# Yema "super Navygraf"



## foztex (Nov 6, 2005)

Flippin typical, I get all sorted to post a recent arrival, my first electronic balance watch, and there is a backlash against divers!

Oh well here goes anyway









Living in France and having been very pleased with my Beuchats, I've become interested in French watches. Having spoken to the fella I bought this off, it seems there are a ton of French marks, some made just down the road from me.

As a little digression (but it is how I got this watch) the funniest thing is that Jon, who lives in Australia (as far away as you can get from here) , spotted this watch on a sales site and asked if I could send the guy a mail in French.

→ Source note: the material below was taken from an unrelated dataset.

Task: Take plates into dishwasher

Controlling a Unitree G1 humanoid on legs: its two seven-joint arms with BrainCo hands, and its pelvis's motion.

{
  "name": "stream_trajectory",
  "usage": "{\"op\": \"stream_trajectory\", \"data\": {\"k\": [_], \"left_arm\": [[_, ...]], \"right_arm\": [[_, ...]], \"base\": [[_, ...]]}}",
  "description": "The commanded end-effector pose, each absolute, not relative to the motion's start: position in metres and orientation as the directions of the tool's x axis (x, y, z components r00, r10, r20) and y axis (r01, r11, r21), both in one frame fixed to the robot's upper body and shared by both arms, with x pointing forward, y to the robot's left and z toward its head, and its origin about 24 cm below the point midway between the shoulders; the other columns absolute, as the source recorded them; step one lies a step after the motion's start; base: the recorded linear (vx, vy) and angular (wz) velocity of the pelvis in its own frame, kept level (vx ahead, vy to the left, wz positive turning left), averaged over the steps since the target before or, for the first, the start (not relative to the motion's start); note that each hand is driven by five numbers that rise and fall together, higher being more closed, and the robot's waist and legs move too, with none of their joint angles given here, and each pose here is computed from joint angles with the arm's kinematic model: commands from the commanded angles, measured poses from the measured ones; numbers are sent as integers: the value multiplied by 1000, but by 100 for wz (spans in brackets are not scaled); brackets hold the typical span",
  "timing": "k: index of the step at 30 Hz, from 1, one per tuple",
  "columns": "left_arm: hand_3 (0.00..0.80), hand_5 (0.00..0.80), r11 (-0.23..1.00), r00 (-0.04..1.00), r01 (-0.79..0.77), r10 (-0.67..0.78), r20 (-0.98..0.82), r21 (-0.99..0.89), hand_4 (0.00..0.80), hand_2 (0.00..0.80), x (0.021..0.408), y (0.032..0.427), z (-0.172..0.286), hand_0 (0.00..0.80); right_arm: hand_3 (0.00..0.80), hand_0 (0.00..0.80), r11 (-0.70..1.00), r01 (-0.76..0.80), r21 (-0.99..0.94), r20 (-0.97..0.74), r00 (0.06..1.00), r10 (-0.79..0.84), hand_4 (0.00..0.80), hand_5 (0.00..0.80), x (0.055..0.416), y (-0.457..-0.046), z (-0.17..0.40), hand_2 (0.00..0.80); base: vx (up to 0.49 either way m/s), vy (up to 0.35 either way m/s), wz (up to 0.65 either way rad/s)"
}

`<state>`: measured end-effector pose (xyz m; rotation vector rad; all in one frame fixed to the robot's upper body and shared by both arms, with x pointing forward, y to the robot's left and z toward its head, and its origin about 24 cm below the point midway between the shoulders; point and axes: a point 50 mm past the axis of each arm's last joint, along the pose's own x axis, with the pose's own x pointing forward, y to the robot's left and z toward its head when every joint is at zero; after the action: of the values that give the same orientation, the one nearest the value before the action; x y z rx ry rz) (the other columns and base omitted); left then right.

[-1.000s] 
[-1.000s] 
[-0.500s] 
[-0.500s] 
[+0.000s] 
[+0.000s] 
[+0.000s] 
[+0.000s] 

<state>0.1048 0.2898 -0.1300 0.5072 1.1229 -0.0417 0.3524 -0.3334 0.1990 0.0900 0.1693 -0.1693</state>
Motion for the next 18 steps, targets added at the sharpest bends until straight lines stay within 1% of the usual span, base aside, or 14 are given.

I did so, and it turns out the seller lived in the same town as me! small world eh? so we met up and I got a discount for cash









Anyway

Yema "Super Navygraf"

It has an electronic ESA 9158s movement, debuted 1975. 28800 vph.

39mm bezel dia, 46mm lug to lug, 42mm wide incl. crown.

It was a bit of a state, I feared the insert was cracked as it appears stained, also xtal is a bit crazed.










So complete strip, U Sonic clean of case, gentle polish and its come up a treat, It turns out the brown stain was gravy or paste of some sort and came right off. The only thing missing at the moment is a new xtal.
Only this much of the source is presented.